**Exercise details**
Reproduce the lines from the one holding "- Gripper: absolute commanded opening" to the end of the entries. Include both ends and change nothing.

== Supplied data

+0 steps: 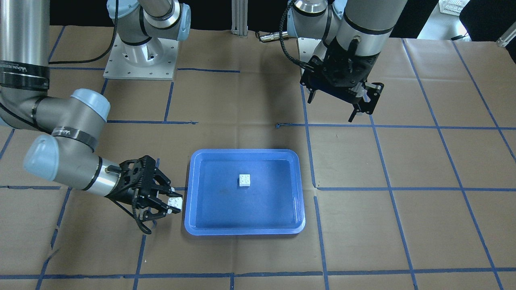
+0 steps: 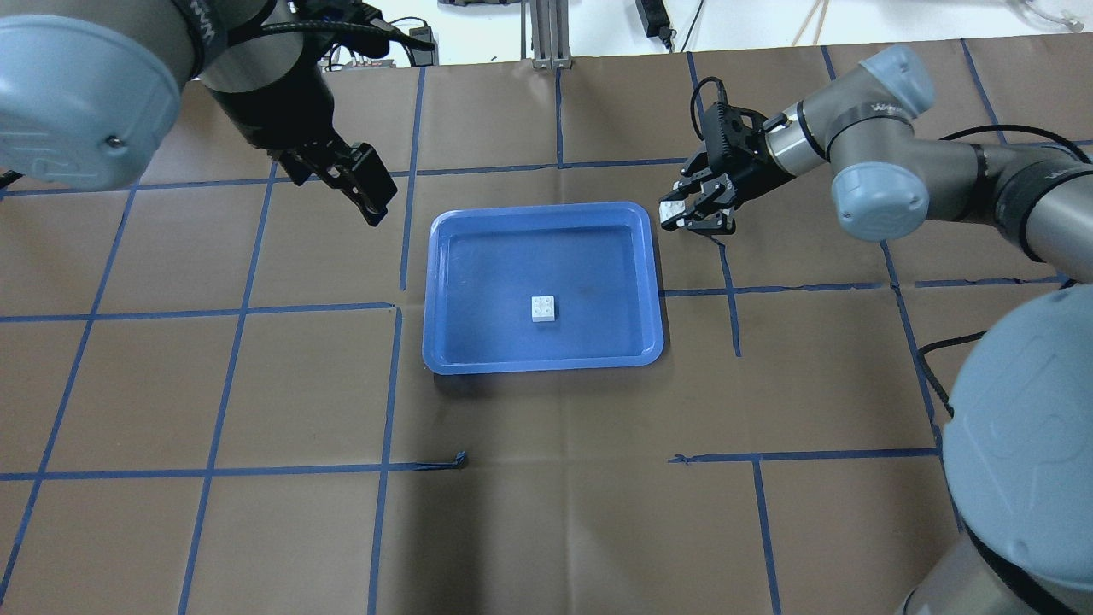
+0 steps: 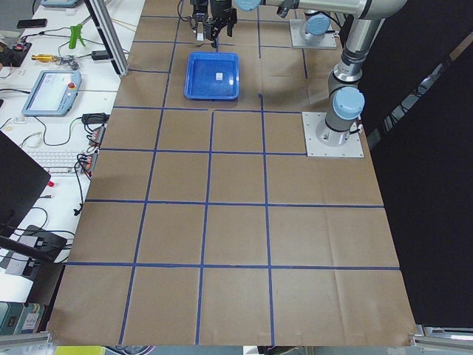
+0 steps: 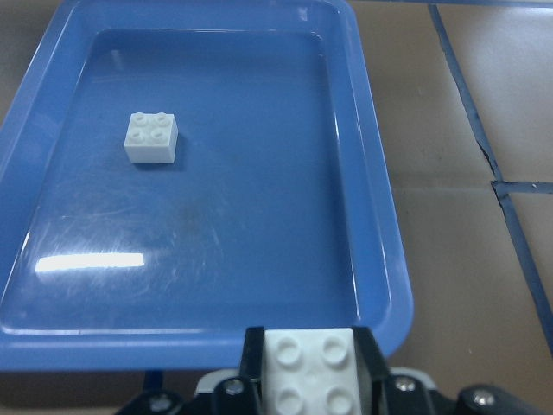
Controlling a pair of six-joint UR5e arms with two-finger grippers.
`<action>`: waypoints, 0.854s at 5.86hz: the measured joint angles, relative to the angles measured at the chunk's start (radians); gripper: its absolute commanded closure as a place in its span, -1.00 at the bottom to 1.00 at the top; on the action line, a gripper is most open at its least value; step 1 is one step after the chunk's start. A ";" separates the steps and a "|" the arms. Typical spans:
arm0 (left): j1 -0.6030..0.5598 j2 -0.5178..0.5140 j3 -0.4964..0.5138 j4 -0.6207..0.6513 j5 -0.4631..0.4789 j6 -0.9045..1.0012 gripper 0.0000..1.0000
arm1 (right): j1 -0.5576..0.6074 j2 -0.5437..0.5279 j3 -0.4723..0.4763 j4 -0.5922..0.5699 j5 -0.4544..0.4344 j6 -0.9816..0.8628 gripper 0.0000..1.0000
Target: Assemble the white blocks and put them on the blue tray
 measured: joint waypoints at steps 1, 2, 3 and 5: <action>0.027 0.030 -0.019 -0.001 0.001 -0.128 -0.98 | 0.056 0.001 0.047 -0.140 -0.001 0.116 0.36; 0.038 0.065 -0.034 -0.022 0.002 -0.197 -0.98 | 0.102 0.005 0.109 -0.285 -0.002 0.222 0.36; 0.042 0.106 -0.040 -0.051 0.002 -0.219 -0.98 | 0.140 0.007 0.175 -0.407 -0.002 0.302 0.36; 0.050 0.145 -0.043 -0.066 -0.003 -0.229 -0.99 | 0.182 0.030 0.255 -0.538 -0.003 0.351 0.36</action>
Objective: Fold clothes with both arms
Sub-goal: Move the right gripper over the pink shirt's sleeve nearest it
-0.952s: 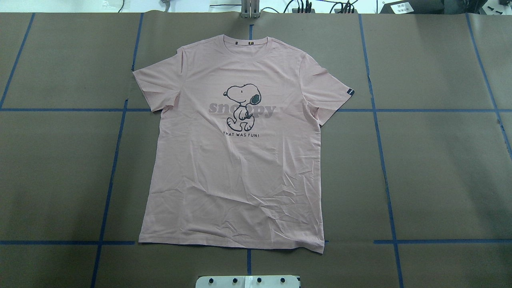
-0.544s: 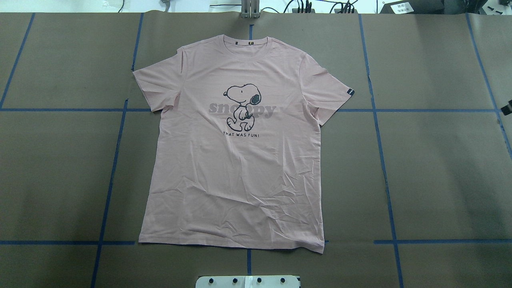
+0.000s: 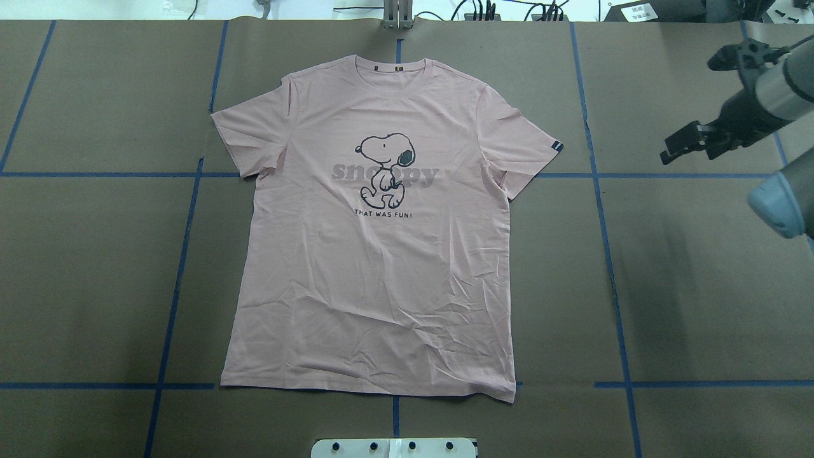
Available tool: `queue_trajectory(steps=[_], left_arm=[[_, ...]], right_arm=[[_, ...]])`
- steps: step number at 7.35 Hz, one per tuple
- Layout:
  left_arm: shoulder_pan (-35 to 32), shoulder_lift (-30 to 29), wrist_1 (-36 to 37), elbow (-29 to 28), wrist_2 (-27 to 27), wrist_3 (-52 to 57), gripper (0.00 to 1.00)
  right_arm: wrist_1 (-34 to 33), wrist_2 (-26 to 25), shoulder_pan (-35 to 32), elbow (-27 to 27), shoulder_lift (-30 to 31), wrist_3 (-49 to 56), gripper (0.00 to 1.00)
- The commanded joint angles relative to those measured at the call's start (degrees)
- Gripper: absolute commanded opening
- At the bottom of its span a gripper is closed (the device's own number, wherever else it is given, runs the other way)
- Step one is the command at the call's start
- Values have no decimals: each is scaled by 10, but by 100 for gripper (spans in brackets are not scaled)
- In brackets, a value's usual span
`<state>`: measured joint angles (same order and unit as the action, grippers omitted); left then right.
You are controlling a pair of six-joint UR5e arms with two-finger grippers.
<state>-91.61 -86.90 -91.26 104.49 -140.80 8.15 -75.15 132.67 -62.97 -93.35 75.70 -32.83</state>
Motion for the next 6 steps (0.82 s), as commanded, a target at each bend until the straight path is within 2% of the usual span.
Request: queue_trajectory(steps=[1, 2, 3, 4, 5, 6], left_arm=[[5, 2, -2, -3, -6, -4, 100], [4, 4, -4, -3, -6, -2, 100], [5, 4, -5, -3, -6, -2, 100], [4, 4, -5, -3, -7, -2, 100], [4, 4, -5, -1, -7, -2, 100], [4, 4, -5, 3, -7, -2, 100]], right_arm=[[4, -8, 37, 96, -107, -85, 94], [4, -32, 49, 118, -132, -123, 92], [16, -48, 66, 141, -154, -167, 82], [82, -104, 99, 171, -155, -220, 81], [162, -162, 113, 192, -151, -292, 73], [184, -160, 116, 213, -158, -317, 71]])
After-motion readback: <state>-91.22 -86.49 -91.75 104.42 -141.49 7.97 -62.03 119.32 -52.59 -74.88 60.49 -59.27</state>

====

**Output below**
- Gripper: absolute commanded opening
- At the bottom of its span a gripper is closed (the device's own number, wherever else it is given, runs the other way)
- Step one is the command at the call's start
- Values have no decimals: each is scaled by 10, but by 100 for gripper (spans in brackets are not scaled)
- In brackets, a value's usual span
`<state>`: measured joint angles (same order and unit as the action, grippers omitted); left then right.
You are controlling a pair of six-joint UR5e arms with two-finger grippers.
<state>-91.61 -86.90 -91.26 104.49 -140.80 8.15 -75.15 132.67 -62.97 -93.35 75.70 -32.83</state>
Motion for the next 6 steps (0.82 s), as commanded, a target at each bend until the straight path is within 2% of the usual span.
Request: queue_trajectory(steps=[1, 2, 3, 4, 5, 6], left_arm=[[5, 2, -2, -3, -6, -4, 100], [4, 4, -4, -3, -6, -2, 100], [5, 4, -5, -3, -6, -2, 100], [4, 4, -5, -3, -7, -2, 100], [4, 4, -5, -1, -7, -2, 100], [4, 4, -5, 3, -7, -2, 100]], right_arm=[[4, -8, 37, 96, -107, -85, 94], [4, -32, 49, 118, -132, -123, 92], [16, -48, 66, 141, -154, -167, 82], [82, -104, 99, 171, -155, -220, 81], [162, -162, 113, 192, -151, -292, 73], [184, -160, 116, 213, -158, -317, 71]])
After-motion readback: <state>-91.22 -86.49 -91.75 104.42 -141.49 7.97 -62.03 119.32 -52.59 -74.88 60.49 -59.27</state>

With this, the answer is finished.